International Day for the Elimination of Sexual Violence in Conflict (June 19)
Victims need more help and protection – Encouraging words must be followed by actions (Press Release)
On Monday – on the occasion of the International Day for the Elimination of Sexual Violence in Conflict (June 19) – the Society for Threatened Peoples (STP) demanded the international community to show more effort to protect women and girls in armed conflicts. “All the beautiful words and resolutions of the United Nations won’t help if the victims of sexual violence aren’t actually protected and if the perpetrators remain unpunished, as in Darfur in the West of Sudan, in Iraq, or in the Philippines, for example”, explained Ulrich Delius, the STP’s Director, in Göttingen.

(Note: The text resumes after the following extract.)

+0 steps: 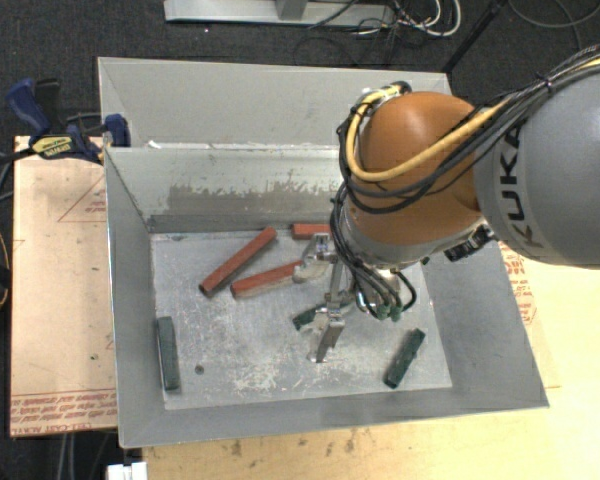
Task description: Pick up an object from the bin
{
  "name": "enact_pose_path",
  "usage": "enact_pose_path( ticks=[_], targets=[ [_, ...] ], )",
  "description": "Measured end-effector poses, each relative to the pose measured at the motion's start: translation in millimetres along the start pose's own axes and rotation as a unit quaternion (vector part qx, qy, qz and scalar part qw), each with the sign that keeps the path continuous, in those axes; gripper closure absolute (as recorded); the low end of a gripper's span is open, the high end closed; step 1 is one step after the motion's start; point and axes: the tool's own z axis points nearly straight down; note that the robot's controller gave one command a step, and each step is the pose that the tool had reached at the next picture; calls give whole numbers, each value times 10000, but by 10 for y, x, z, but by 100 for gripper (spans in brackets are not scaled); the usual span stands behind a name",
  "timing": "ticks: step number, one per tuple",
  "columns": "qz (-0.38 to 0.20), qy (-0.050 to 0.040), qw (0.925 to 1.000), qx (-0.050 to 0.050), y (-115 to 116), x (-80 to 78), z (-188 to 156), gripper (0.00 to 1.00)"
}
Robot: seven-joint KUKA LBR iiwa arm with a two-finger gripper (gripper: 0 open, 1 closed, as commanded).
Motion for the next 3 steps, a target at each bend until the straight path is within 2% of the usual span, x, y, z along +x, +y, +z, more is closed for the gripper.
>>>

The human rights activist emphasized that the number of blue helmets in Darfur should not be reduced, or else refugees and the village communities will be exposed to even greater dangers. On June 27, 2017, the World Security Council will most probably decide to reduce the number of UN soldiers in Darfur by 30 percent – and the African Union is even planning to withdraw 44 percent of its military personnel from UNAMID, the joint peace mission with the UN. Organizations of the more than two million Darfur refugees and lawyers from western Sudan have criticized the plans because the civilian population will not be safe, as women and girls are frequently abducted by militiamen. There are many cases of rape.
Delius also mentioned the tragic fate of the more than 1,800 Yazidi women in Iraq who were abducted by the terrorist organization “Islamic State” and are abused as sex slaves. “The abducted women are victims of genocide, and they must not be forgotten. There must be more efforts to set them free – as soon as possible,” the STP’s Director demanded.
“There should have been more criticism from the international community in May 2017, when Duterte, the President of the Philippines, incited the soldiers and militiamen to commit sexual violence against the civilian population,” Delius said. “The indigenous Lumad have repeatedly become victims of militiamen and soldiers.”
The STP also criticized the position the German federal government. “If one is serious about condemning sexual violence in conflicts, one should not invite the commander-in-chief of Burma’s army to Germany a few weeks after the UN accused his soldiers of committing mass rape against the Rohingya people in Rakhine state.” General Aung Hlaing had visited Germany in April 2017.